“We’re going back to the Moon, and we’re continuing on to Mars – and so today we welcome 10 new explorers.” With this statement, NASA administrator Bill Nelson welcomed the 10 new astronaut candidates who were chosen among more than 12,000 applicants to represent the US and work for humanity’s benefit in Space. Among them was Anil Menon.
Ranging from a firefighter turned Harvard professor, to a former member of the national cycle team, and a pilot who led the first-ever all-woman F-22 formation in combat; NASA’s new member crew is vibrant with diverse areas of interest and expertise. Among the 10 chosen by NASA for future missions, Indian-origin physician Anil Menon also made it to the list. The 2021 class will report for duty in January 2022 at the Johnson Space Center in Texas, where they will undergo two years of training.

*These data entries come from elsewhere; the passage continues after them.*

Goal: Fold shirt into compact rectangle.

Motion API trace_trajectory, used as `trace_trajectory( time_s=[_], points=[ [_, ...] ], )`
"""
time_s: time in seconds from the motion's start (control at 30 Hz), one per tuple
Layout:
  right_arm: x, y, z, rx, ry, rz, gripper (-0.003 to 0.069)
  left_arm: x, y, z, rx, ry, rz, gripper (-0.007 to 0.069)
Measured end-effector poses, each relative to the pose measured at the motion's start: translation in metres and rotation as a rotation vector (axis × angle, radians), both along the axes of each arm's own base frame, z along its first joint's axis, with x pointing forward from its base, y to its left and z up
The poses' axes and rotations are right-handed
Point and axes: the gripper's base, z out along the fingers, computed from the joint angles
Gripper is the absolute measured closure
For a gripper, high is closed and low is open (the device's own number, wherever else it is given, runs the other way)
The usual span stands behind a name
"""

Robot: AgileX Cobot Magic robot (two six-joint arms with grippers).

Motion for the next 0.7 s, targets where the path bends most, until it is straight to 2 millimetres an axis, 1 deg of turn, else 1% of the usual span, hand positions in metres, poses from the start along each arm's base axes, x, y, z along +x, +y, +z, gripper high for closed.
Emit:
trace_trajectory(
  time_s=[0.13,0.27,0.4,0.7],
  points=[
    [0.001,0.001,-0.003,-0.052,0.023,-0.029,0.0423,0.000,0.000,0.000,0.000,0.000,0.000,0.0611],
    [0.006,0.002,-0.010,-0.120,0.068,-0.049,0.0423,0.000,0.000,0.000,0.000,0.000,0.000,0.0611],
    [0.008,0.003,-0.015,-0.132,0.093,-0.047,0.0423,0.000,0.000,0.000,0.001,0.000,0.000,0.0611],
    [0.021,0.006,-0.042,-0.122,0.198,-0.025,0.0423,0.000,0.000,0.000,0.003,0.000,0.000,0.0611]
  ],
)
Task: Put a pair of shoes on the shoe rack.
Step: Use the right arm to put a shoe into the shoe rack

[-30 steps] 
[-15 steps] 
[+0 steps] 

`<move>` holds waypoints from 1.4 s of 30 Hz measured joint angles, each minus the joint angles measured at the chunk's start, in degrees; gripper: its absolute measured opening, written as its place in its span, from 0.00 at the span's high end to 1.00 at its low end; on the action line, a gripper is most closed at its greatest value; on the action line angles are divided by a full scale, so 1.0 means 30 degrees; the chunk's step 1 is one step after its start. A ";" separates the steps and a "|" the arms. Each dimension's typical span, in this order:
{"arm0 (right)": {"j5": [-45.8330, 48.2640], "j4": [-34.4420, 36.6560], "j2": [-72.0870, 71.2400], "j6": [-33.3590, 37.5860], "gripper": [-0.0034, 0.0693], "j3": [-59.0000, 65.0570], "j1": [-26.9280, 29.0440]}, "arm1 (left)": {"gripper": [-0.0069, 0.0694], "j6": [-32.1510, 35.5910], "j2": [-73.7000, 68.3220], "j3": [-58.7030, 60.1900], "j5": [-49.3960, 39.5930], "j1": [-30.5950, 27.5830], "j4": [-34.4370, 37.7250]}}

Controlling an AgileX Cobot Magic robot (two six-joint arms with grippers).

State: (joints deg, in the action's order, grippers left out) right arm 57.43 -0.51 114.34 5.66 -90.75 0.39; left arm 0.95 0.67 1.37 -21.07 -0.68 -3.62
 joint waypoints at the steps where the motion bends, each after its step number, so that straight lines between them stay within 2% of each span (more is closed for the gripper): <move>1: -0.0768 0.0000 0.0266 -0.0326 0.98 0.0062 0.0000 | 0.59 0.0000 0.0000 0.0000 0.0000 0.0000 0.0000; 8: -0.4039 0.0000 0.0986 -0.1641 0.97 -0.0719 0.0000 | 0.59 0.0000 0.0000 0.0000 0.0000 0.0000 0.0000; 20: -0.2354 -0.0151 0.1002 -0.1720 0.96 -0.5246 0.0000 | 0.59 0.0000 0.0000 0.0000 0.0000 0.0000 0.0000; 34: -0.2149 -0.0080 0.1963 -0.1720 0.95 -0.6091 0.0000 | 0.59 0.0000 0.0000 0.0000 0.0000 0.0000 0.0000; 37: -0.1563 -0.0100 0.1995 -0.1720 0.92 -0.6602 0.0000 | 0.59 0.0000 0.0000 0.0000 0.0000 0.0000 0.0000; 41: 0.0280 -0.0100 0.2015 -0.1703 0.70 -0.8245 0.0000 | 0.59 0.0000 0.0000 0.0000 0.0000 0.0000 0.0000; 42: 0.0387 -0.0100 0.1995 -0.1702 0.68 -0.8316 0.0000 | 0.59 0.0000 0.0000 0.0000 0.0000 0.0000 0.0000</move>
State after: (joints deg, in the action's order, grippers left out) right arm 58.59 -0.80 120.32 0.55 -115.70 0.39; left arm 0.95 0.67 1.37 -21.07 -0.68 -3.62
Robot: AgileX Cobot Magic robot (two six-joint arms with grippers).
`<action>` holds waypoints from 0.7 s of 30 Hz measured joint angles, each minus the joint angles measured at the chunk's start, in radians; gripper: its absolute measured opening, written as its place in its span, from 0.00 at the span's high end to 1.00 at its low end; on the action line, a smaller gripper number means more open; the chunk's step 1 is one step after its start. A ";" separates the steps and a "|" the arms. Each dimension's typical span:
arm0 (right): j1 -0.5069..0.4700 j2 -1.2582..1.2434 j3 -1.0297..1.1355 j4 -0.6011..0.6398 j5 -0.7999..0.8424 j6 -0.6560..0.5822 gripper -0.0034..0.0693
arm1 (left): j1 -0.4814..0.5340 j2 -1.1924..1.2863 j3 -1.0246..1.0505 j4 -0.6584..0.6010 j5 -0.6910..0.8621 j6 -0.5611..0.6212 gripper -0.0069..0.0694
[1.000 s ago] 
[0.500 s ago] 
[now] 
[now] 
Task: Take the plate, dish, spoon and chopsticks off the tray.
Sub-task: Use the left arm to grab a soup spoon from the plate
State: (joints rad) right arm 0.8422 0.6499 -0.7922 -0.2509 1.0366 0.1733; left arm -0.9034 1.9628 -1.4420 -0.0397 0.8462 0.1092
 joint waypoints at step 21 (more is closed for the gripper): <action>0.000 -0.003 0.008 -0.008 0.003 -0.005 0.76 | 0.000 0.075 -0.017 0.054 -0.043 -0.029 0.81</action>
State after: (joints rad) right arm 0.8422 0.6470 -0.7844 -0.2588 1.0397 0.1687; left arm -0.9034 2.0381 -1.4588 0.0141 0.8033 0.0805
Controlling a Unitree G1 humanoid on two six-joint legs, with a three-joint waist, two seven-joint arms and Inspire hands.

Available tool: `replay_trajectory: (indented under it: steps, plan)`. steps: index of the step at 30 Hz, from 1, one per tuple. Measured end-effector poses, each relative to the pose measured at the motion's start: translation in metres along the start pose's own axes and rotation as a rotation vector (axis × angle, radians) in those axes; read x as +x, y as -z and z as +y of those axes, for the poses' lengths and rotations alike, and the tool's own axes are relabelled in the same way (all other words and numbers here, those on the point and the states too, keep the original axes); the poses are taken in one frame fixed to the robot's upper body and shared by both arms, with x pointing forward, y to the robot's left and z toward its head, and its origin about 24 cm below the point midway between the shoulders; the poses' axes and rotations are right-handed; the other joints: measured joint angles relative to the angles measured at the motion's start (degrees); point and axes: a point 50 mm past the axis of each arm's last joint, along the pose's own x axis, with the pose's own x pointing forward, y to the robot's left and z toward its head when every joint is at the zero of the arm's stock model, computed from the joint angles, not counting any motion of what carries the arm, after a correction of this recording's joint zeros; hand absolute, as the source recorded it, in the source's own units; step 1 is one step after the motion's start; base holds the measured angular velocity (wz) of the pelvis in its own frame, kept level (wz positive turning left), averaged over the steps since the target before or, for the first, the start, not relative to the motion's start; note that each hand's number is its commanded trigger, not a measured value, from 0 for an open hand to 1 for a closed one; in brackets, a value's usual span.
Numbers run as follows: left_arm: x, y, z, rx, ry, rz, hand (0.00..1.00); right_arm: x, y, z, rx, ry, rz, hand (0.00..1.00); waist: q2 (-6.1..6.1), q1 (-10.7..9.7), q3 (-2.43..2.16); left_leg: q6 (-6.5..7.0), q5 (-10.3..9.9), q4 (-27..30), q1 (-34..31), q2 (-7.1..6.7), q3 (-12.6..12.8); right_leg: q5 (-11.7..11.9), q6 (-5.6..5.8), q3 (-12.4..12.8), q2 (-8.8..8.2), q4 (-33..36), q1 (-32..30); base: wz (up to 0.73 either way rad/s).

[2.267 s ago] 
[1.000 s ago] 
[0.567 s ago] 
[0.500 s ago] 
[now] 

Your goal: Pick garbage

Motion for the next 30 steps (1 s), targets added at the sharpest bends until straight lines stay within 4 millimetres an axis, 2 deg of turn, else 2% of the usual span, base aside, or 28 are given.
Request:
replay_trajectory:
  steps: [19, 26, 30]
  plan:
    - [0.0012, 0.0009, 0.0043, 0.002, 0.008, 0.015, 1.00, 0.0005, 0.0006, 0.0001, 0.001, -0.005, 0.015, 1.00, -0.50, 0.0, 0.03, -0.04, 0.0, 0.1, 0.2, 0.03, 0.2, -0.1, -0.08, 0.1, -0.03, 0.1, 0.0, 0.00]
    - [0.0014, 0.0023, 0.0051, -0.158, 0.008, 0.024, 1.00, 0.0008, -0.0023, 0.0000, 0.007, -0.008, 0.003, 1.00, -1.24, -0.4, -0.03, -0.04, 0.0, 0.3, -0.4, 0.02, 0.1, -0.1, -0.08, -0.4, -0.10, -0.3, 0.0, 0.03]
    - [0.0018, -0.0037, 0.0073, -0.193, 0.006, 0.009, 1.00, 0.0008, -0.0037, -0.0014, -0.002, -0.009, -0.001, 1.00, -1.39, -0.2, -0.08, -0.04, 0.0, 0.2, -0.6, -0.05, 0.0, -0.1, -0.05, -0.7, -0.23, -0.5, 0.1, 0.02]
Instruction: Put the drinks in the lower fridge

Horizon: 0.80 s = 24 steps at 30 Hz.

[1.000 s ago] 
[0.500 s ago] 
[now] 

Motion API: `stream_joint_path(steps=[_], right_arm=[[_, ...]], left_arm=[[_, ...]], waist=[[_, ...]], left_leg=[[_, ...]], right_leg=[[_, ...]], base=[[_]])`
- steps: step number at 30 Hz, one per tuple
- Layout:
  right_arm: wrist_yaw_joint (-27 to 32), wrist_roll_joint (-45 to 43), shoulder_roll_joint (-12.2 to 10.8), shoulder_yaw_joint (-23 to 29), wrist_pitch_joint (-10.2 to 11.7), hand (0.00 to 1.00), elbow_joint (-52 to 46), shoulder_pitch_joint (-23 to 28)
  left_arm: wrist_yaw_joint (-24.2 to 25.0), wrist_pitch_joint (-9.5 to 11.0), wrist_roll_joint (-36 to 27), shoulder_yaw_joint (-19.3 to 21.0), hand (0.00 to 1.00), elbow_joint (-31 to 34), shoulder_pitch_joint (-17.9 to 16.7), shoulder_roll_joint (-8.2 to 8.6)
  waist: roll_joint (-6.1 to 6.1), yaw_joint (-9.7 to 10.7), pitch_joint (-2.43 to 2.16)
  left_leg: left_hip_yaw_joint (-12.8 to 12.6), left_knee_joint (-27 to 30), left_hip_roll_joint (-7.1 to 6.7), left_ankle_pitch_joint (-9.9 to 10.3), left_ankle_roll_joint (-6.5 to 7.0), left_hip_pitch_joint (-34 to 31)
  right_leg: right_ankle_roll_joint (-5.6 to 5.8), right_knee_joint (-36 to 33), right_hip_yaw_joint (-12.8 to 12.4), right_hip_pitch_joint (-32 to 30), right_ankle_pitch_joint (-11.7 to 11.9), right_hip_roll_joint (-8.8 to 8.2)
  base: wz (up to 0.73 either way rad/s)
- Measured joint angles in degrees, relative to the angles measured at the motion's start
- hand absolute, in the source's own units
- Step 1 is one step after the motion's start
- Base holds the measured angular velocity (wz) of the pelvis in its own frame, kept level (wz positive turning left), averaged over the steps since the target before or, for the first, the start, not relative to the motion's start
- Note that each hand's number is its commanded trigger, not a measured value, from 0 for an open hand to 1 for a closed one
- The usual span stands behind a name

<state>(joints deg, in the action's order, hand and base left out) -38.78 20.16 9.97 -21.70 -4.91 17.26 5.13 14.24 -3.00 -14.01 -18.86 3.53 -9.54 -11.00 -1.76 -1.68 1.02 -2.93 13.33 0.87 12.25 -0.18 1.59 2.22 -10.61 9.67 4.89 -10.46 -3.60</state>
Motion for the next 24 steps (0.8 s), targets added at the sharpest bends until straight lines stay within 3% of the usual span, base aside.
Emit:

NASA’s 2021 Astronaut Class: Indian origin Anil Menon got picked
Among the 10 astronauts picked by NASA, Anil Menon is a lieutenant colonel at the US Air Force, who was SpaceX’s first flight surgeon, who helped to launch the company’s first humans to space during NASA’s SpaceX Demo-2 mission and building a medical organisation to support the human system during future missions. Born to Indian and Ukrainian parents, Anil Menon is raised in Minneapolis, Minnesota.
An active practising emergency medicine physician, he was also the first responder during the 2010 earthquake in Haiti, the 2015 earthquake in Nepal, and the 2011 Reno Air Show accident. In the Air Force, he supported the 45th Space Wings as a flight surgeon and the 173rd Fighter Wing, where he logged over 100 sorties in the F015 fighter jet and subsequently transported over 100 patients as part of the critical care air transport team.
The recruits who will shape the future space missions:
Ranging from 32 to 45 years in age, the 10 candidates will learn how to operate and maintain the International Space Station, train for spacewalks, develop robotics skills, safely operate a T-38 training jet, and learn Russian to communicate with their counterparts.
“Alone, each candidate has ‘the right stuff,’ but together they represent the creed of our country: E Pluribus Unum – out of many, one,” Bill Nelson further added.
After they graduate, they could be assigned to missions aboard the ISS or deeper into space, including NASA’s planned return to the Moon later this decade under the Artemis mission, which will include the first woman and person of colour to set foot on lunar soil. The field was open to US citizens who hold a master’s degree in a STEM (science, technology, engineering and mathematics) field. This is the first time such a requirement was added and passed an online test. The master’s degree requirement could also be met by a medical degree or completion of a test pilot program.